Parker, 25, was on the heels of a strong 2013 season (12-8, 3.97 ERA) and in line for his first career Opening Day start before learning he had again torn the ulnar collateral ligament in his elbow. He first had the procedure in 2009.
Norris shows potential beyond platoon role
PHOENIX -- Derek Norris is a force to be reckoned with these days, thanks to a new plate approach that has him consistently squaring up the ball.
The A's catcher collected three more hits Tuesday and is batting a team-leading .436 with 12 RBIs in 39 spring at-bats -- many of them against right-handers. But when the season begins, Norris is expected to resume the same platoon role he served last year, meaning John Jaso will start most games vs. righties.
"Certainly there are stretches where you have a lot of righties where it's difficult to have him sit that long, whether it's a day game after a night game," manager Bob Melvin said. "I want to keep him current, but we'll see."

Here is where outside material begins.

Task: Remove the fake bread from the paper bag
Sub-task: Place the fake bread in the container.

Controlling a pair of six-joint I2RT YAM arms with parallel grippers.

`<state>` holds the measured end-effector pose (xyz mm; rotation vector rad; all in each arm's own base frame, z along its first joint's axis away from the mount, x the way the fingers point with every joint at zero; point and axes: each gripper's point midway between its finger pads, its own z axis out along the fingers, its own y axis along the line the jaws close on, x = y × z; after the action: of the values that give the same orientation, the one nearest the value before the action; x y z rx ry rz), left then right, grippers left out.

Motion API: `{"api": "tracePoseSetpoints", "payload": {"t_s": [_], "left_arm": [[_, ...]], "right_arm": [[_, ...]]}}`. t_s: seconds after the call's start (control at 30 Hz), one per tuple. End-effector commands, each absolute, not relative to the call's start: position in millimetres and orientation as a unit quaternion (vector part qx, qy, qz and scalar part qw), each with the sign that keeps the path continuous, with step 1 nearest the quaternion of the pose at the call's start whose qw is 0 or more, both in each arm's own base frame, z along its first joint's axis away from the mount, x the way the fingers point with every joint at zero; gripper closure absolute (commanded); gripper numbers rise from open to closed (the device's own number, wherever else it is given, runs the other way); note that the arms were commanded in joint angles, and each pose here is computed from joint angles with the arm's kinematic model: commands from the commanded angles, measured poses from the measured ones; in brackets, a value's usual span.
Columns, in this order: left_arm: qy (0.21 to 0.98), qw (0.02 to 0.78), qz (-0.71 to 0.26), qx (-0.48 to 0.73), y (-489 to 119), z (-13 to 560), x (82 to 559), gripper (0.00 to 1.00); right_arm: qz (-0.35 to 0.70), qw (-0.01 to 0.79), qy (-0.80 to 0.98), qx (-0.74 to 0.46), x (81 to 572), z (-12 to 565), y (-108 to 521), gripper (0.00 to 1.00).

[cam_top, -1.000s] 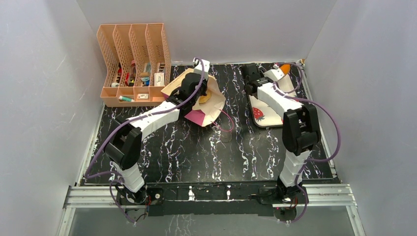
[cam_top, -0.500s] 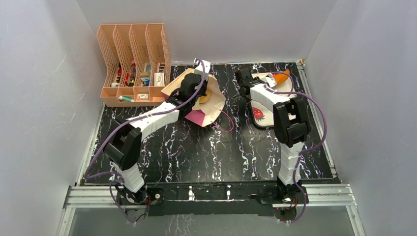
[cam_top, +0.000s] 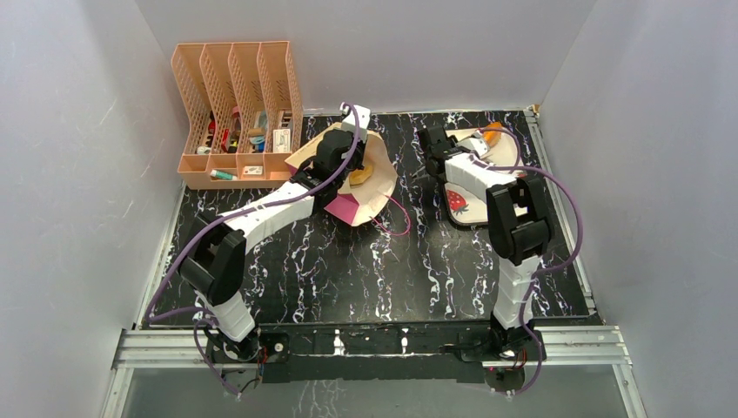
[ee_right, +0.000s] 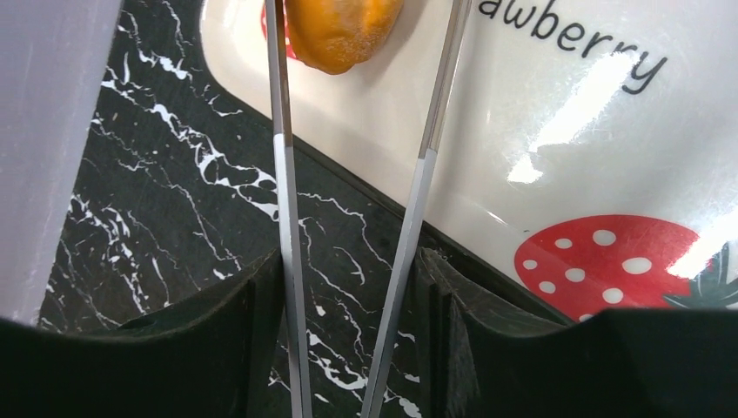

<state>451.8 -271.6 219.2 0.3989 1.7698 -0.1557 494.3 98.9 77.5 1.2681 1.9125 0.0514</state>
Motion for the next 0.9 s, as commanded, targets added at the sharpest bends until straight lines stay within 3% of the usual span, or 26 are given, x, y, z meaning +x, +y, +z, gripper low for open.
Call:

"I'm a firm believer in, if you keep performing and you play to the best of your ability, you're going to force their hand more and more," Norris said. "In the past I've had my fair share of ups and downs -- more downs, but hopefully it's a step in the right direction, and hopefully I can carry this on into the season.
"I'm just continuing things that I fixed last year, most importantly trying to stay balanced and making sure I have my timing going into the season."
Norris has incorporated a leg kick in his stance, having previously struggled to be consistent with his timing because he was too heavy on his front side.
"It kind of counteracts the hands going back," he said. "It helped keep me a little more balanced and a little lighter on my front side, which allows me to slow the game down a little bit and see the ball. The biggest thing for me is not being afraid to get beat. My whole life I've tried to yank stuff on the outer half, trying to pull it to left, and I've reached a mental adjustment to kind of let the ball travel, and not being scared to get jammed is the biggest thing."
"He's had one of the more impressive springs, and we don't look too much at Spring Training numbers, but you can't help but notice the adjustments he's made," Melvin said. "He's got a very consistent approach. He's not trying to do too much as far as pulling the ball. It looks like his swing is shorter, and it might not be, but the way he has his hands now, it looks that way, and he works on it every day. He has a very good understanding now of what his mechanics are.
"He's getting just as good swings off righties as he is off of lefties."
Norris' splits were dramatic last year. He hit .320/.410/.580 in 150 at-bats against left-handers, compared with .149/.261/.184 in 114 at-bats with right-handers on the mound.
"I didn't see them much last year, and when I did, it had been weeks, and that makes it a little more difficult," he said. "I'm not making excuses for myself, but it's definitely nice to see them regularly and to get a rhythm and see both sides."
Punto most likely out until Bay Bridge Series
PHOENIX -- The A's plan to keep infielder Nick Punto out of game action for at least two days, after the veteran experienced left hamstring tightness in Monday's contest.
Punto played just two innings in the field against the Rangers before he was pulled as a precautionary measure.
"He's fine," manager Bob Melvin said. "It'll probably be two days, which is fine. He was off today, anyway, and tomorrow will be a limited day for everyone -- probably one at-bat -- so if he's going to miss a couple days, those are two good days to miss."
Melvin expects Punto to be able to play in the three-game Bay Bridge Series, spanning Thursday to Saturday in advance of Opening Day. Once the season begins, the plan is for Punto to form a platoon with Eric Sogard at second base and also to back up Jed Lowrie at shortstop.